We all agree that harm is bad, but what does this mean?[1] On the face of it, it seems to mean that harm should be avoided; but there is a more complicated story to tell then mere avoidance. I want to give a complete account of harm by focusing on two different sides of this story: The first side explains what harm is, which types of harm are more significant than others, and what it means to experience harm. The main argument that will emerge from this aspect is that subjectively experienced harm carries the most amount of significance. The second side addresses how the significance of certain types of harm is so great that it essentially generates a moral right not to be harmed, with all the correlative duty components. There are several arguments that emerge from this second side. One is that a being’s status as harmable[2] generates a general claim right that the being not be harmed. Another is that, given the special nature of harm, this general claim right is charged against all relevant individuals without the need for contracting to justify the right. The final argument focuses on the nature of the duties that are necessarily correlative in order to make sense of the right not to be harmed. Because the nature of the right not to be harmed is not as straightforward as the nature of, for example, the right to sustenance, the correlative duties may be exceedingly complex; however, while in some ways this may place more of a burden on the duty-bearer in the harm case, it in no way detracts from the significance of the duty.

Introduction

Imagine three things, a painting, a dog, and an adult human being, each being slashed with a knife. What, if anything, captures the wrongness of that action? One intuition is that slashing the three objects is wrong, albeit to varying degrees, because it harms them. Many may find this contentious: can we really say that the painting has been harmed? Is it not more appropriate to say that is has been damaged? Although it seems wrong to damage the painting, it seems worse to slash the dog, and many may say even worse yet to slash the human. One account that captures these intuitions is that the wrongness of the harm is, in part, determined by a being’s ability to experience it. Under such an account, the morally significant aspect of harm is the subjective experience of it and it is questionable whether instances that we refer to as objective harm are not more accurately classified as damage. In light of this, if we think that the dog is in some way less conscious or less aware than the human is, such that it, like the painting, cannot experience the harm, then it is less reprehensible to slash the dog than the human.[3] We also may have the intuition that because the human (and arguably the dog) can experience the harm, she at least has a right not to be harmed. While the painting obviously has no such right, the human clearly does, and the dog (depending on what it means to have a conscious experience of harm) may as well. These intuitive judgments suggest that the capacity to experience harm is morally significant in such a way that it generates a right. In what follows, I want to examine the natures of harm and the right not to be harmed; I will argue that beings that can experience harm have a moral status that grants them at least the right not to be harmed.
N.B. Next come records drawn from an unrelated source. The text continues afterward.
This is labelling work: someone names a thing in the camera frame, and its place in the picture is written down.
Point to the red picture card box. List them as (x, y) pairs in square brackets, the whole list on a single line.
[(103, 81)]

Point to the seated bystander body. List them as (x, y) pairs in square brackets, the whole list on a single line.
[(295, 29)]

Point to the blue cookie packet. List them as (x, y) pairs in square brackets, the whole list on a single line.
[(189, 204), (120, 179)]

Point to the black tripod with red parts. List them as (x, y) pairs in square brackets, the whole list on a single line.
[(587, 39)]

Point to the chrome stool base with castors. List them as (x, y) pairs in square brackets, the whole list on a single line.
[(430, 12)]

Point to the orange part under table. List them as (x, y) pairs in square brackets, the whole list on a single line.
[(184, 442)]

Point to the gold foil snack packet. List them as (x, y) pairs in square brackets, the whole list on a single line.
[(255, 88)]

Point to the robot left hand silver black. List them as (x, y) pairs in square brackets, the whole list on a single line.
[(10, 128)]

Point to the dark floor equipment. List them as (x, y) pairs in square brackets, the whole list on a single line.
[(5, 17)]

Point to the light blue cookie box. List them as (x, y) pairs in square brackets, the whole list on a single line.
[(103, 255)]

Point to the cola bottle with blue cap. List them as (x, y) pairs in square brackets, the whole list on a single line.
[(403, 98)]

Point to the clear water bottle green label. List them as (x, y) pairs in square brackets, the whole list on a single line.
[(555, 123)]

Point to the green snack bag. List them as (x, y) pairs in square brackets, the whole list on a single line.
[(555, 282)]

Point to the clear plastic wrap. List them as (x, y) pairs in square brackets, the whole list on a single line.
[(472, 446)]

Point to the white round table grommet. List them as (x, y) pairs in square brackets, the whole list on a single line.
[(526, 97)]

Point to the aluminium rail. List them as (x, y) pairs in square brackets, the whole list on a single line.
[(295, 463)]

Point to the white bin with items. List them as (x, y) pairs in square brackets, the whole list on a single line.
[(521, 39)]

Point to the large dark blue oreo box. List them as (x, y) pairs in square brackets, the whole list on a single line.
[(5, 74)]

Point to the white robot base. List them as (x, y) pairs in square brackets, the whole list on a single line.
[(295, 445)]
The main point of my argument can expressed as follows:

x has the ability to experience harmà x has moral status à x has rights-bearing status

This point is motivated by a central assumption: the best way to make sense of moral status/significance/considerability is by making it a sufficient (although not exclusive) criterion for rights-bearing status. If being morally significant amounts to anything at all, then it at least amounts to the possession of rights (at minimum the possession of one right).[4] One very compelling way, although certainly not the only way, that a being (x) can have moral status is by x’s possessing the capacity to experience harm (what I will eventually call ConsciousnessM: the ability to have a relevantly conscious experience of harm). To ground the moral significance of x’s ability to experience harm I will rely on the common intuition that harm is bad, and that the badness of harm in some way, which I hope to clarify, makes the experience of harm morally significant.

Although the intuition that harm is bad is obvious, a complete account of the right not to be harmed requires an explanation for the intuition. This explanation needs to take in to consideration that the experience of harm, which seems to focus on the subjective aspect of harm, is not the only account of why harm is bad. Objective harm, the harm a being can incur without consciously experiencing it, is also bad. Although the distinction between the fact and significance of objective and subjective harm needs to be explained, it should not cause tension between my intuition that the experience of harm is morally significant and the common intuition that objective harm is also morally significant (although perhaps not equally so). One potential solution to this tension may be a re-characterization of objective harm as damage.

X’s status as morally considerable, in virtue of x’s ability to experience harm, generates at least the general claim right that x has a right to not be harmed.[5] My explanation of this aspect of the argument will involve two separate discussions. The first will involve an argument for why status-based approaches offer the best account of how and why beings have (or ought to have) rights, especially when contrasted with the traditional alternative of an instrumentalist justification.[6] The second will involve a more detailed examination of the nature of rights, particularly general claim rights in rem, and the correlativity between such rights and duties.[7]

To summarize, I will consider the following claims:

1. Harm, especially subjective harm, is bad.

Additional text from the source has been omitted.